And a special thanks to Becky Gonyea the executive director of the Clarina Howard Nichols Center for helping run, plan and execute the event with the help of her twenty volunteers. They were responsible for parking, collecting money, selling T-shirts, providing free kid events and probably a lot of other things that I was not aware of.

We look forward to the next festival planned for September 29, 2019!

Dave Jordan
Festival organizer
161 Henway Road
Morrisville, VT 05661

Saturday, September 29, 2018

Let's Get Ready to Hurl - Trebuchets On Your Mark

It is now less than 24 hours to go until our 10th Annual Vermont Pumpkin Chuckin' Festival kicks off Sunday, Sept. 30th, at Stoweflake Mountain Resort (11am - 4pm).

Just a reminder now of how much work goes into building a quality trebuchet. Here is a high level trebuchet build in four videos by tech Youtuber Tom Stanton (124,782 subscribers) that was posted over on the website, enjoy:

Trebucheting Tennis Balls at 124 MPH
A trebuchet is one of the older machines of war. It’s basically a sling on a frame, with a weight that you can lift up high and which pulls the sling arm over on release. Making one opens up the doors to backyard mayhem, but optimizing one opens up the wonders of physics.

[Tom Stanton] covers just about everything you need to know about trebuchet building in his four-part video series. Indeed, he sums it up in video two: you’ve got some potential energy in the weight, and you want to transfer as much of that as possible to the ball. This implies that the optimal path for the weight would be straight down, but then there’s the axle in the way. The rest, as they say, is mechanical engineering...
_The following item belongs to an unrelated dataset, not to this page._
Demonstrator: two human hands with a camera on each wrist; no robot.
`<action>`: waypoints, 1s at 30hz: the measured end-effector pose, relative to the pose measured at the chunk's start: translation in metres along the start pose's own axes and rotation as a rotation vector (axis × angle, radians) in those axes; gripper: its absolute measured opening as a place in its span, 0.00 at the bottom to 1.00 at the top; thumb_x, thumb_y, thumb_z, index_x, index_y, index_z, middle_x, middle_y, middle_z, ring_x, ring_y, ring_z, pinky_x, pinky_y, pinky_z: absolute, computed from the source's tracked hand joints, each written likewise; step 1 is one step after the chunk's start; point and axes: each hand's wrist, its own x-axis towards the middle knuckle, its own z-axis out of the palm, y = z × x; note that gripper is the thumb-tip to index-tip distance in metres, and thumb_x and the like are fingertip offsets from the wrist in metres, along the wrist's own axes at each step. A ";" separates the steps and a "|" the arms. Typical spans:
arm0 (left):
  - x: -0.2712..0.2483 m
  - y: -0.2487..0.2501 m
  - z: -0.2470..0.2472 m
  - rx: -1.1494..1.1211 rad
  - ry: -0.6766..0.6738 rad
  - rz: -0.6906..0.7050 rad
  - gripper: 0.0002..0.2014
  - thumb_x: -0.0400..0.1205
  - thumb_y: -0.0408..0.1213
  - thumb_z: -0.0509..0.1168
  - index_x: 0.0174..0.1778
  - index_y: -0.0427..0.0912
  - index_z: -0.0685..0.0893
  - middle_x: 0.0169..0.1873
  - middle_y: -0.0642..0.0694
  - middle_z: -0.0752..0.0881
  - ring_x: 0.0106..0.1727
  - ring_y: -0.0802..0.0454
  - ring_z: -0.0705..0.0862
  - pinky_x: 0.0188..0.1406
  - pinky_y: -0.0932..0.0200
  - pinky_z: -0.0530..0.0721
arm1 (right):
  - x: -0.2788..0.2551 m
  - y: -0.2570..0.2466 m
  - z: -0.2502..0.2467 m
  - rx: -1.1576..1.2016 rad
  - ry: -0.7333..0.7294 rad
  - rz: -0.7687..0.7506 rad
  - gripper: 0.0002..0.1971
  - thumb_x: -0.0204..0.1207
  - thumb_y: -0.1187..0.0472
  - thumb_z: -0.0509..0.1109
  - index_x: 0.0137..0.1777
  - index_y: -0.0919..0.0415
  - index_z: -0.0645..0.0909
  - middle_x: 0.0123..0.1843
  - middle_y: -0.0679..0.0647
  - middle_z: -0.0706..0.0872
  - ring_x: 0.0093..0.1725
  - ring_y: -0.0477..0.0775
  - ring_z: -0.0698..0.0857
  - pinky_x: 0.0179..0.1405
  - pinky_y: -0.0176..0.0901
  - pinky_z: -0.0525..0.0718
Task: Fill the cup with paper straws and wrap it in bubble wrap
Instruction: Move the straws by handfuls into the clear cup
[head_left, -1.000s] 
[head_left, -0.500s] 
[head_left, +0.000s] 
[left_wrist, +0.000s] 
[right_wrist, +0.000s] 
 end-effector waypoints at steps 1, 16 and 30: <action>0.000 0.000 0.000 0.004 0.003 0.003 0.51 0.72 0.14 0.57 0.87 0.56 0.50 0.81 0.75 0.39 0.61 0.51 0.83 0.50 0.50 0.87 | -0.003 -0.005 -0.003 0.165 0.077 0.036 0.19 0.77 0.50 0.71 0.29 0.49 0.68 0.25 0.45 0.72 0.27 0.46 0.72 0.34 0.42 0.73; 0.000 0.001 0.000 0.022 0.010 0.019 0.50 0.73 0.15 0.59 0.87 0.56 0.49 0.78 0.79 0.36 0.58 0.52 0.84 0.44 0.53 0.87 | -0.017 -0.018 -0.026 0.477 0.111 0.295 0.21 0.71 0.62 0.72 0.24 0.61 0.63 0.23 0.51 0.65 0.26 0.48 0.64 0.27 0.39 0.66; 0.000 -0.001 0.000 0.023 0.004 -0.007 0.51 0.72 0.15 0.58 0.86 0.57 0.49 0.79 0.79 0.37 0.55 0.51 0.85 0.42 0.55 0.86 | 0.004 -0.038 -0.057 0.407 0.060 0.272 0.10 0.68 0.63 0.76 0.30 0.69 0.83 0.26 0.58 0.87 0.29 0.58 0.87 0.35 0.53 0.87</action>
Video three was the most interesting... [Tom] already had some strange arm design that intends to get the weight partially around the axle, but he’s still getting low efficiencies, so he builds a trebuchet on wheels — the classic solution. Along the way, he takes a ton of measurements with Physlets Tracker, which does video analysis to extract physical measurements. That tip alone is worth the price of admission, but when the ball tops out at 124 mph, you gotta cheer.

In video four, [Tom] plays around with the weight of the projectile and discovers that he’s putting spin on his tennis ball, making it curve in flight. Who knew? 

A picture of a War Machine getting loaded up to come to our 10th Annual Vermont Pumpkin Chuckin' Festival:

Heavyweight Trebuchet gets loaded up to come to 10th VTPC

Tuesday, September 25, 2018

Countdown to 10th Annual Vermont Pumpkin Chuckin' Festival

Only 5 days to our 10th Annual Vermont Pumpkin Chuckin' Festival on Sunday, September 30th, at Stoweflake Mountain Resort (11am - 4pm).

Hope everyone is enjoying the start of the fall season. We are ready to hurl some pumpkins. However, some last minute testing, fine tuning, and yes, repairing of the pumpkin chuckin' trebuchets is probably in order. Here's one trebuchet that had a serious misfire during testing that will require some major patching up.

Hope your pumpkin hurling machine is faring better.


By the way, here's a nice write-up of the festival:

Natalie Clunan /
If You Attend One Pumpkin Festival In Vermont This Fall Make It This One -- Autumn is brimming with exciting activities. Apple picking, trick or treating, and leaf peeping are just a few ways to celebrate the season. But if you are looking for something a bit more out of the ordinary, this Vermont pumpkin festival has you covered. For an afternoon full of exciting fall fun, take in the Pumpkin Chuckin’ Festival in Stowe...

Thursday, August 23, 2018

10th Annual Vermont Pumpkin Chuckin' Festival Press Release


Contact Person: Dave Jordan
Charity Name: Clarina Howard Nichols Center, Morrisville, Vermont
Phone: 603-630-4800

10th Annual Vermont Pumpkin Chuckin’ Festival

Stoweflake Mountain Resort & Spa to Host 2018 Festival

Proceeds of September 30th event to benefit Clarina Howard Nichols Center

Stowe, Vermont, Aug. 19, 2018 – This year marks 10 years of the Vermont Pumpkin Chuckin’ (VTPC) Festival. This festival celebrates the sport of “chuckin’” pumpkins, for distance, using a do-it-yourself constructed trebuchet or gravity-powered catapult. Festival founder, Dave Jordan, describes the event as a cross between a Soap Box Derby (amateur building/engineering) and a shot put contest (throwing for distance). The event is a great opportunity for kids and adults of all ages to build something with their hands and engage in some family friendly competition. Records have been broken almost every year; the current record is 689 feet! Cash, prizes, trophies and bragging rights are awarded to 3 best teams in each of 4 divisions as well as the 3 best chilis and 3 best cornhole teams.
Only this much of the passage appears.